McIntyre has written thousands of articles for 24/7 Wall St. He is an expert on corporate finance, the automotive industry, media companies and international finance. He has edited articles on national demographics, sports, personal income and travel.

His work has been quoted or mentioned in The New York Times, The Wall Street Journal, Los Angeles Times, The Washington Post, NBC News, Time, The New Yorker, HuffPost USA Today, Business Insider, Yahoo, AOL, MarketWatch, The Atlantic, Bloomberg, New York Post, Chicago Tribune, Forbes, The Guardian and many other major publications. McIntyre has been a guest on CNBC, the BBC and television and radio stations across the country.

A magna cum laude graduate of Harvard College, McIntyre also was president of The Harvard Advocate. Founded in 1866, the Advocate is the oldest college publication in the United States.

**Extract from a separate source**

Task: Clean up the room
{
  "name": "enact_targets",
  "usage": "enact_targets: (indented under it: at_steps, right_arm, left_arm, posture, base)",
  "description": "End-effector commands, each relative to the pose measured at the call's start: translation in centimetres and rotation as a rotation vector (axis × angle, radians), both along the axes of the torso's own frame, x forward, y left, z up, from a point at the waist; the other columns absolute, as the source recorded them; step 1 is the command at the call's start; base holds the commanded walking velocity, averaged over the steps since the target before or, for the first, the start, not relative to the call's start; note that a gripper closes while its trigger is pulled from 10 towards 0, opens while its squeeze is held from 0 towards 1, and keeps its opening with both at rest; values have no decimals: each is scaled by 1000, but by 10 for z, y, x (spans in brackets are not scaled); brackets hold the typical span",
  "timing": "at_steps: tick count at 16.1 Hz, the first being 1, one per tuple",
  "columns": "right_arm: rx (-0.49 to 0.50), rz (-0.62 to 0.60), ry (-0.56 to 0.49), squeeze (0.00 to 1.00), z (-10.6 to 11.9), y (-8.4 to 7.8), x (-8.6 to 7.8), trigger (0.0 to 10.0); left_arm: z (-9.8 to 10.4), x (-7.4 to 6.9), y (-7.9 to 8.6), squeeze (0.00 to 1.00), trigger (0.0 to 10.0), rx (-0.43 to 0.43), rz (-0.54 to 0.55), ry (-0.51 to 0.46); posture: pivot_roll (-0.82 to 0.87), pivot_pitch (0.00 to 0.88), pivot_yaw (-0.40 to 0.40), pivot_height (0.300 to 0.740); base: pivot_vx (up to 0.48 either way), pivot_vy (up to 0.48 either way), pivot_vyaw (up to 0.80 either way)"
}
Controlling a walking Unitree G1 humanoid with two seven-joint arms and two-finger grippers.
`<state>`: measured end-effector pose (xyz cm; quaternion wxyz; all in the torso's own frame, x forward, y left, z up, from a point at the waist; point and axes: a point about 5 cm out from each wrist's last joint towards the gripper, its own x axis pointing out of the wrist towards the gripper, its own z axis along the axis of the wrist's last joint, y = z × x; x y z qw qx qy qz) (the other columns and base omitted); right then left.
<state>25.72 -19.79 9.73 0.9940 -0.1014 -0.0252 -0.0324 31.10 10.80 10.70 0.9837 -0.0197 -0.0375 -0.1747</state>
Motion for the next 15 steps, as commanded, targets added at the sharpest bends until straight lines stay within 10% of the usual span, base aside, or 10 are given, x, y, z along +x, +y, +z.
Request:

TheStreet.com, Comps.com and Edgar Online are some of the public companies for which McIntyre served on the board of directors. He was a Vicinity Corporation board member when the company was sold to Microsoft in 2002. He served on the audit committees of some of these companies.

McIntyre has been the CEO of FutureSource, a provider of trading terminals and news to commodities and futures traders. He was president of Switchboard, the online phone directory company. He served as chairman and CEO of On2 Technologies, the video compression company that provided video compression software for Adobe’s Flash. Google bought On2 in 2009.